A couple of years earlier he had led a sensational SEAL mission deep inside Russia. The operation had been “black,” nonattributable, and few people knew anything about it. But John Bergstrom knew, and he was also aware that after such a mission it was customary not to use the same personnel again, but rather to use the men to train up the next generation.
However, in this case, the rules were somewhat different. This one must succeed. And direct from the presidential level, he had been told he must use the very best men. Lt. Commander Hunter was the best he had ever had. He was going to end up an admiral…maybe sitting in this very chair.
And Admiral Bergstrom had no hesitation in calling his commander at Little Creek and requesting that he dispatch Rick Hunter immediately to Coronado, in company with 20 more hand-picked SEALs, preferably veterans, possibly BUD/S instructors with special skills in jungle warfare, surprise attacks, explosives, “and jail breaks, if there’s anyone around.”

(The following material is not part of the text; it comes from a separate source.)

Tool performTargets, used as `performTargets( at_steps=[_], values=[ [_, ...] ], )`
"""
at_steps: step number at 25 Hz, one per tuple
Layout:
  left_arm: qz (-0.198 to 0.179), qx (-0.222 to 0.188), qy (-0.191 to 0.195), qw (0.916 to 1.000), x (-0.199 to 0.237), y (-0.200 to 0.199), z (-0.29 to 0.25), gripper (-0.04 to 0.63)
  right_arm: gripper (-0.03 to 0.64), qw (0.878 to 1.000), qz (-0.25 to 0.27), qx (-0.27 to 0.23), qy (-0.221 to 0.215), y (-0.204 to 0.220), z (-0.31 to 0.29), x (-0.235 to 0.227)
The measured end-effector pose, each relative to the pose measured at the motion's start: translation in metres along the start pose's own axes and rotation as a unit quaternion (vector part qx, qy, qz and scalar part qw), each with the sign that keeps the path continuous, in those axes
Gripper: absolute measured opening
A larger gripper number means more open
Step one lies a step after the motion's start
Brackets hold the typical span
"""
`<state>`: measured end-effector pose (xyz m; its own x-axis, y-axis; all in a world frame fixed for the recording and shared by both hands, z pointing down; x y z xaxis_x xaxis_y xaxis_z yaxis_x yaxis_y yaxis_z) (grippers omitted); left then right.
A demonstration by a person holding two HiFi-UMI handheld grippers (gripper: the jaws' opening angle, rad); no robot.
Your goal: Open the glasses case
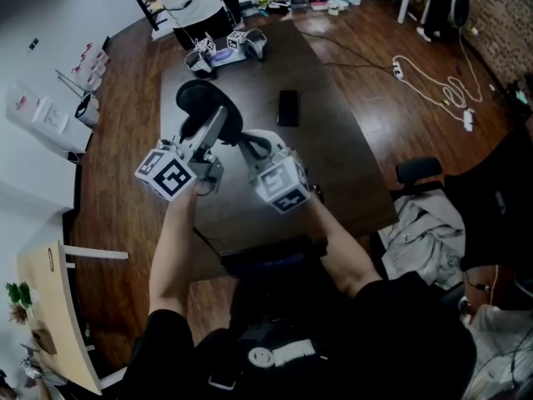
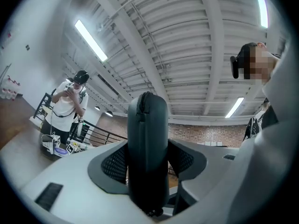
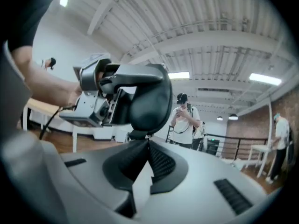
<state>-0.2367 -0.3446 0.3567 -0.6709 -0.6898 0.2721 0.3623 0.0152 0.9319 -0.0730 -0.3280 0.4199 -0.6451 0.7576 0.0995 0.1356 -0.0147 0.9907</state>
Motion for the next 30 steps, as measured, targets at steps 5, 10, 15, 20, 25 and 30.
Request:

The BUD/S instructors were, of course, the toughest men in all the SEAL platoons. They were the granite-hard regulars who ran the training “Grinder,” whose job it was to drive men physically and mentally into the dark uplands of total sacrifice, to take them to a place where unbearable pain becomes bearable, where fear vanishes, and where achievement is all. The BUD/S instructors drove men into a place they did not know existed, a place where, having given their all, they came back from the dead, from total exhaustion, and found more.
Of course, they did not all find more. Some collapsed, some hit a mental brick wall and just sat slumped on the ground, some just gave up, others did not really see the point. But when the dust cleared, there were a few men who still stood tall, chins out, shoulders back, eyes forward. Still defiant. Upon these few, these precious few, would be pinned the golden Trident badge of the U.S. Navy SEALs, the badge that sets them apart from all other combat troops in the United States Armed Forces.
The 21 SEALs who made the flight west from Little Creek to San Diego were a diverse and eclectic group, mostly veterans from every walk of life. Some had started in big-city tenements, others in wealthy suburban households. They were from the North and from the South, and they were black and they were white. And some were secretly scared, and others weren’t. But they were united in spirit, prepared if necessary to die for one another. They were SEALs. And that is unlike any other calling.
Lieutenant Commander Hunter sat up front next to a younger officer, 30-year-old Lt. Ray Schaeffer, a native of the Massachusetts seaport of Marblehead who had gone straight from high school to Annapolis. Ray was a real seaman, a superb swimmer, expert navigator, yachtsman, fisherman, and the platoon middleweight boxing champion. His family had lived in Marblehead for generations. His father, a local sea captain, lived in a medium-sized white colonial house down near the docks. In one corner of the living room was an ancient illustrated family tree that showed that a Schaeffer had pulled one of the oars when the men from Marblehead had rowed General Washington to safety after the lost Battle of Long Island.